## Work to complete
Given the records below, the lines starting at the line with "Each request in" and ending at the line with "Please provide the" should be output exactly, both end lines kept and pictures left out.

## Exercise input
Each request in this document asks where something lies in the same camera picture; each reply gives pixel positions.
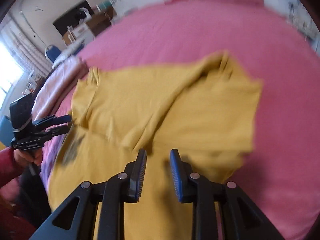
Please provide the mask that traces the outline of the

==

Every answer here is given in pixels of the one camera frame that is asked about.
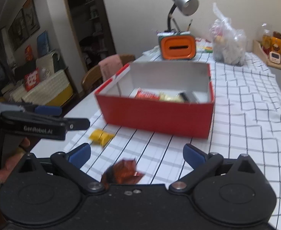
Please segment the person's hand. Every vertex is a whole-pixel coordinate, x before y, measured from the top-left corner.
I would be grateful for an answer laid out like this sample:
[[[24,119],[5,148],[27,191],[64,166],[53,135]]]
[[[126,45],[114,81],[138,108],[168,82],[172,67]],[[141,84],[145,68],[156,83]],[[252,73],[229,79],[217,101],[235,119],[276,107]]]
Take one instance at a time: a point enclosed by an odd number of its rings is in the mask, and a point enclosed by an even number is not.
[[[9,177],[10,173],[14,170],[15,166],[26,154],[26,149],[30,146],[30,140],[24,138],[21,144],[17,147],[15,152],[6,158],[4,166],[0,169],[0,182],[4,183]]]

## Result of the exercise
Each request in this document asks where something lies in the same camera picture; each reply gives pixel positions.
Please provide the mask that traces the outline of the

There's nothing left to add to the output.